# Exercise directions
Copy all lines below containing "Find".

[Extracted records]

Content starts

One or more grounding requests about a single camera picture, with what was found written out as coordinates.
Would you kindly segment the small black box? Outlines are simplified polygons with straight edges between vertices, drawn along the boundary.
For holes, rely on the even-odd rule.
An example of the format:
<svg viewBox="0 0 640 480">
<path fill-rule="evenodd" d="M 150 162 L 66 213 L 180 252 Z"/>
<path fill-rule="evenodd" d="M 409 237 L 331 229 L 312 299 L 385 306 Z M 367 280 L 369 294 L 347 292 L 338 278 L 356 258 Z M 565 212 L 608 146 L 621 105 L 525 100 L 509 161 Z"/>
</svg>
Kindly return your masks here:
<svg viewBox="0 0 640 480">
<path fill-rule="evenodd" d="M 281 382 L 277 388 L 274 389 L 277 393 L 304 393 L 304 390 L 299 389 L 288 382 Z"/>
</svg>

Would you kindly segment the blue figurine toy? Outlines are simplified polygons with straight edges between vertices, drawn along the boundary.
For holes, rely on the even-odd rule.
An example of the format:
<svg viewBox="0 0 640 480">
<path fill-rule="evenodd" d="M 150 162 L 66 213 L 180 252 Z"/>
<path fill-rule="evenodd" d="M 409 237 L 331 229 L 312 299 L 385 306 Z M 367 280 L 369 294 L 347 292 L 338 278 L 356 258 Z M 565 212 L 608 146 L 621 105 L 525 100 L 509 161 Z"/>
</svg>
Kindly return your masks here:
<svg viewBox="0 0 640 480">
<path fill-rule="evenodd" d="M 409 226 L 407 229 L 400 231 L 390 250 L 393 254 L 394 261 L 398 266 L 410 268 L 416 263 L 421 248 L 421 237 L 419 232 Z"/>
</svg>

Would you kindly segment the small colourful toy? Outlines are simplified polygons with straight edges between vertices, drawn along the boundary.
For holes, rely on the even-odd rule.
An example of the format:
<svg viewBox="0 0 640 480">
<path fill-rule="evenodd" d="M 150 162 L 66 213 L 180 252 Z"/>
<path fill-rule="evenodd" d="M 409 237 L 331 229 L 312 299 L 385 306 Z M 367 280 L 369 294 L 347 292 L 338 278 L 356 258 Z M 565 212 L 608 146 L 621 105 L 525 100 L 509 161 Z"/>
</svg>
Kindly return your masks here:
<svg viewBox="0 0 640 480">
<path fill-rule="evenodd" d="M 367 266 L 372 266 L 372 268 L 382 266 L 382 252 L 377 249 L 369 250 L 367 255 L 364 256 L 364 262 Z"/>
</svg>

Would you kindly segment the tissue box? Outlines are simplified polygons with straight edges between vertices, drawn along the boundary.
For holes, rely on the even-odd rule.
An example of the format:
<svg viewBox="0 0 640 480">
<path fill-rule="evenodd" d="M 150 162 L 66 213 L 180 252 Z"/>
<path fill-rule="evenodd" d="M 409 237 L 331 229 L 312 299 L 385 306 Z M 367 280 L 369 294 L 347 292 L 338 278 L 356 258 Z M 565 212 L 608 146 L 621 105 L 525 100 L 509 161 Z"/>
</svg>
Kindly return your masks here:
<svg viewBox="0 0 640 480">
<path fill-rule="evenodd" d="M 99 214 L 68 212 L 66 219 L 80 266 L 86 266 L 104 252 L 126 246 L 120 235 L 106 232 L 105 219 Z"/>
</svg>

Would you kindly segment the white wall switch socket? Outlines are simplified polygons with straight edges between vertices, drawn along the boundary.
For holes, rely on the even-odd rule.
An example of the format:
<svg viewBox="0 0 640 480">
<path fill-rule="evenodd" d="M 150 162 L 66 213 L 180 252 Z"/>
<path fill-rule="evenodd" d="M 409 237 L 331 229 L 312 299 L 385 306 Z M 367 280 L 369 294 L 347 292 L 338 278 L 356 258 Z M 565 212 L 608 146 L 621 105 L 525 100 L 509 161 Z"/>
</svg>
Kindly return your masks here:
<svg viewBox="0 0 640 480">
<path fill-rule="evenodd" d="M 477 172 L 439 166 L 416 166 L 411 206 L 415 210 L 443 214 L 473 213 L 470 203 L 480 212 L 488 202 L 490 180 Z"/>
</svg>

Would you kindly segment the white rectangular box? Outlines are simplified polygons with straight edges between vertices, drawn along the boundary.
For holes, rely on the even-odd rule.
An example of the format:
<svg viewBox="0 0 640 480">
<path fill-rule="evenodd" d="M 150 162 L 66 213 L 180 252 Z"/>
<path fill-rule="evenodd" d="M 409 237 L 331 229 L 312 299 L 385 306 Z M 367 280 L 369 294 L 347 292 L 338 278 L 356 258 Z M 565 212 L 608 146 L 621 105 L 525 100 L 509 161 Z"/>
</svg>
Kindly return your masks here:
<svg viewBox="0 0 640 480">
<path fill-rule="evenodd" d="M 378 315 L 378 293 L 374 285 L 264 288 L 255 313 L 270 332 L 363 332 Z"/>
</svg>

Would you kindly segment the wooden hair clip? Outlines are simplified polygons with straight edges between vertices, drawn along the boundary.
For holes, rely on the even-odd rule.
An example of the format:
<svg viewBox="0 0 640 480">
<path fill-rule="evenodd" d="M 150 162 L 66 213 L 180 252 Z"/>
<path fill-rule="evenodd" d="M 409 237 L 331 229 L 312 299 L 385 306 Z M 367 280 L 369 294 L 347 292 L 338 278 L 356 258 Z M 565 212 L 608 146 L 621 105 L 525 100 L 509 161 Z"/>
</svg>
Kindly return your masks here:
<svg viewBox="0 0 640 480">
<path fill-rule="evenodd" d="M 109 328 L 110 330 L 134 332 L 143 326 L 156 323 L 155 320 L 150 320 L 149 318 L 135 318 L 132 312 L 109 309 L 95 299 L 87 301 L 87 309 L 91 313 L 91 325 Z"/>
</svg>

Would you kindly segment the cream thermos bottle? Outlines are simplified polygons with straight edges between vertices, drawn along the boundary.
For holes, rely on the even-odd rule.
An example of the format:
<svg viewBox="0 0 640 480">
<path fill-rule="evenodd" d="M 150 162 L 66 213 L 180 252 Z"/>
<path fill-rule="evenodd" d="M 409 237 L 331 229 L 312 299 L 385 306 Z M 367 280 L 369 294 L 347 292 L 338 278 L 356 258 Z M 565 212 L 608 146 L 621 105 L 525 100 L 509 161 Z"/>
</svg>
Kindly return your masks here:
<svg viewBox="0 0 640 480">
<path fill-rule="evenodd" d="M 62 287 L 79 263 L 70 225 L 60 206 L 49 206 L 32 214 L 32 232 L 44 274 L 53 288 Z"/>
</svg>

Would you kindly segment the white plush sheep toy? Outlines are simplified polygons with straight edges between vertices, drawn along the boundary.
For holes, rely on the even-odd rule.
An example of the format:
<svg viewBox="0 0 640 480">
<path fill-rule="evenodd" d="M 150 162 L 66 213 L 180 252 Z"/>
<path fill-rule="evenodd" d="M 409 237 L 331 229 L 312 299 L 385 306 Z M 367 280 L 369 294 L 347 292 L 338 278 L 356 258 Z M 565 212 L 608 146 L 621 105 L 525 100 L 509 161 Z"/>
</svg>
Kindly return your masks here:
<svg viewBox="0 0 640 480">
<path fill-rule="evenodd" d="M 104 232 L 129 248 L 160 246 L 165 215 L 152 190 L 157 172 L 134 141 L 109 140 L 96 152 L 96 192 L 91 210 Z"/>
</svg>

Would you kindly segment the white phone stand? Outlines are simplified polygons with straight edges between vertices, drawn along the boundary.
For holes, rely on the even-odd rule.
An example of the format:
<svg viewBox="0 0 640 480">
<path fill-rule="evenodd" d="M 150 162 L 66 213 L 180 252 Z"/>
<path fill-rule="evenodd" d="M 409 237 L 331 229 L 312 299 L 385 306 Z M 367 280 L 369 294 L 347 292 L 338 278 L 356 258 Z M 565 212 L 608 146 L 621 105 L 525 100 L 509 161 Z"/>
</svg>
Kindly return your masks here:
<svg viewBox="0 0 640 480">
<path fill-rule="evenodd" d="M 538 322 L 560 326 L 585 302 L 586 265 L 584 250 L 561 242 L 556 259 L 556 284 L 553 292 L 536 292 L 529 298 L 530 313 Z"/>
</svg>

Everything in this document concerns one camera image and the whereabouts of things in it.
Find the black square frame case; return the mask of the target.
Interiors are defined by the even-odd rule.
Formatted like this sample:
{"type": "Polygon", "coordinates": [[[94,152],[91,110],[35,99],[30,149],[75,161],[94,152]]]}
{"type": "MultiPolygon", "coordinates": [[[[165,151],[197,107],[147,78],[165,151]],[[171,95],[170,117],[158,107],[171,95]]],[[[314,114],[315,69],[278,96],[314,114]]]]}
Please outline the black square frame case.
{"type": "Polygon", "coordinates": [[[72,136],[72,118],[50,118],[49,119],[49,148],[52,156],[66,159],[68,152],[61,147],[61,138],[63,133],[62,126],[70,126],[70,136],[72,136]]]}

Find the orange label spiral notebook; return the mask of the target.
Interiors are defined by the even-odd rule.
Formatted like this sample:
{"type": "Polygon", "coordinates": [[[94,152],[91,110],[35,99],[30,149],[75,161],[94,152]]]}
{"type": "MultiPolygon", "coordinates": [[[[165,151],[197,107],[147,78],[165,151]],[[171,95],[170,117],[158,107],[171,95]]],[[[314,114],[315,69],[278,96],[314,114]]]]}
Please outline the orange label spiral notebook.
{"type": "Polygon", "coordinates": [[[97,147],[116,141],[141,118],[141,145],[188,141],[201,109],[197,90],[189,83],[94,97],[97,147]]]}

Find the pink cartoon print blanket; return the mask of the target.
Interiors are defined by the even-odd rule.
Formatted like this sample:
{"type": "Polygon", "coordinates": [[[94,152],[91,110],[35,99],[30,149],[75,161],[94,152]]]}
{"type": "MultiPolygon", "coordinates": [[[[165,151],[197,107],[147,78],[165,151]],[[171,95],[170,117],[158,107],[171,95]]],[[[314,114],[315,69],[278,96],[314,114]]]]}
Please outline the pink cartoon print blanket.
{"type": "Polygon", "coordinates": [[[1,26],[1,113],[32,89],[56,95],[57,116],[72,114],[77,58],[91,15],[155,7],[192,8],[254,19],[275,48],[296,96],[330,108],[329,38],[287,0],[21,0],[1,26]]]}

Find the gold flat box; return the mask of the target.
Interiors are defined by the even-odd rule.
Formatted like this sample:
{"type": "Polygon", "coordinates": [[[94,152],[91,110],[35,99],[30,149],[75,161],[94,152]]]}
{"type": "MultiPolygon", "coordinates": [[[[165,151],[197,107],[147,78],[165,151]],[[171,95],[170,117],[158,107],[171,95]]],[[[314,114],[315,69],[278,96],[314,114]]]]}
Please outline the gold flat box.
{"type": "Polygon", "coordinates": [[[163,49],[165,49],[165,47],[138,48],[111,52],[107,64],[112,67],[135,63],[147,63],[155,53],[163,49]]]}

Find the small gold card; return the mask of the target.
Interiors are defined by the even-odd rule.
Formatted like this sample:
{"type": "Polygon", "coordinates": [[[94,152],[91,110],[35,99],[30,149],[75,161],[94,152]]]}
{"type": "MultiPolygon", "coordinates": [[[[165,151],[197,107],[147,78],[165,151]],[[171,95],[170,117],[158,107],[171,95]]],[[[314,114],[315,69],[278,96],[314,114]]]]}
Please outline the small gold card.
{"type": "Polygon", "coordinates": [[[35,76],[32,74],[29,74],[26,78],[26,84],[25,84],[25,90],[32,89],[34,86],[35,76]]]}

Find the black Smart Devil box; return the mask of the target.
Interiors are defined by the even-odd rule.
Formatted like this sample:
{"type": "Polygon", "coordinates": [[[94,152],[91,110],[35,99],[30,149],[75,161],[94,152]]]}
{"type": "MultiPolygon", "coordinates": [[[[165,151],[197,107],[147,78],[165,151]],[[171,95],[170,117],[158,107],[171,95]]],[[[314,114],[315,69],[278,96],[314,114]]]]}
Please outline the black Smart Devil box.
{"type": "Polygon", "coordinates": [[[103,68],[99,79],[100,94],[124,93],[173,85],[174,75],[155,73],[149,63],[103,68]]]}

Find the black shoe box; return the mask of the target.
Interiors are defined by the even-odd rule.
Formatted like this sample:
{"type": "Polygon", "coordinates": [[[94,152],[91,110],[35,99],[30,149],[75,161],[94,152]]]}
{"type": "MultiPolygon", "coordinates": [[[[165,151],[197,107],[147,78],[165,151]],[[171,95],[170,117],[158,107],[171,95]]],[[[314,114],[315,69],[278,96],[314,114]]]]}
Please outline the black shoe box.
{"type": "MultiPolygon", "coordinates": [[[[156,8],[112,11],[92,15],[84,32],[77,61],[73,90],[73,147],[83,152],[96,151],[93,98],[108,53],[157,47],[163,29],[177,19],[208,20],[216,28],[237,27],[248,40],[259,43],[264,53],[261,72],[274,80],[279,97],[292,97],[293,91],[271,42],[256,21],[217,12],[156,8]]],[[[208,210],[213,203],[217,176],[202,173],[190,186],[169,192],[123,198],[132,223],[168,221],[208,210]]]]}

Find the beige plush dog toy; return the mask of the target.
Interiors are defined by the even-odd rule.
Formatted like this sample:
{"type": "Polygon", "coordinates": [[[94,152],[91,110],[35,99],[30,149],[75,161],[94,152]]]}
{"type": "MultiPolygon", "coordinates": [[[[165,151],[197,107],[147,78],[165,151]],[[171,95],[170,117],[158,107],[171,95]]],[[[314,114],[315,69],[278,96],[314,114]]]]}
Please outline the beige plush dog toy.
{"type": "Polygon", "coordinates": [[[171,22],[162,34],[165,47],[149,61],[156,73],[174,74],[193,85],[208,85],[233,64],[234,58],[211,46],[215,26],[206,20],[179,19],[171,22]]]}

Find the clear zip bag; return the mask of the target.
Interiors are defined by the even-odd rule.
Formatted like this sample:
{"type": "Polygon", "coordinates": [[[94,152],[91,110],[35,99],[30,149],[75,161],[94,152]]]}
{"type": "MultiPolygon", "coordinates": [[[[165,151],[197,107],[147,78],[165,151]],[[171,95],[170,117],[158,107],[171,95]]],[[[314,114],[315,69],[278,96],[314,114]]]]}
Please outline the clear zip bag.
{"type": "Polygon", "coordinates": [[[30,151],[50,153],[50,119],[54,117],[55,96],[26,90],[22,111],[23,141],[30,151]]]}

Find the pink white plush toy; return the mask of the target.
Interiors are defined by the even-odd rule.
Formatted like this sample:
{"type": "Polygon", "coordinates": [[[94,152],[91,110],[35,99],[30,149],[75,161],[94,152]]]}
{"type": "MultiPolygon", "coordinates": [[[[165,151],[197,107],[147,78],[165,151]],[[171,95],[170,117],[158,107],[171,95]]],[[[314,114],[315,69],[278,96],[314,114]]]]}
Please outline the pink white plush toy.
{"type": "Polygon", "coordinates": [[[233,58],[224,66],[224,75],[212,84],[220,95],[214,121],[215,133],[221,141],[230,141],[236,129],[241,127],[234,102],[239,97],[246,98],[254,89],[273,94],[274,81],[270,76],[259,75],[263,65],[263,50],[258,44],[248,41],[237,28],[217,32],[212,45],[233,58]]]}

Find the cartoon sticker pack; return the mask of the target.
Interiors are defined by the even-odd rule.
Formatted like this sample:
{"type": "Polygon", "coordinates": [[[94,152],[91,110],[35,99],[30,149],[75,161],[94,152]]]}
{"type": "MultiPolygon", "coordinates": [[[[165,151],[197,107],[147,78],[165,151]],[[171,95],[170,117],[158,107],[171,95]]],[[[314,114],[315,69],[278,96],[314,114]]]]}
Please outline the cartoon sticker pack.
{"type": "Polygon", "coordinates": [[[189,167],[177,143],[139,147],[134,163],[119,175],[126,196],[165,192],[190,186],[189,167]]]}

Content ends

# Answer to this exercise
Find the black square frame case; return the mask of the target.
Find the orange label spiral notebook; return the mask of the target.
Find the pink cartoon print blanket; return the mask of the target.
Find the gold flat box; return the mask of the target.
Find the small gold card; return the mask of the target.
Find the black Smart Devil box; return the mask of the target.
Find the black shoe box; return the mask of the target.
Find the beige plush dog toy; return the mask of the target.
Find the clear zip bag; return the mask of the target.
Find the pink white plush toy; return the mask of the target.
Find the cartoon sticker pack; return the mask of the target.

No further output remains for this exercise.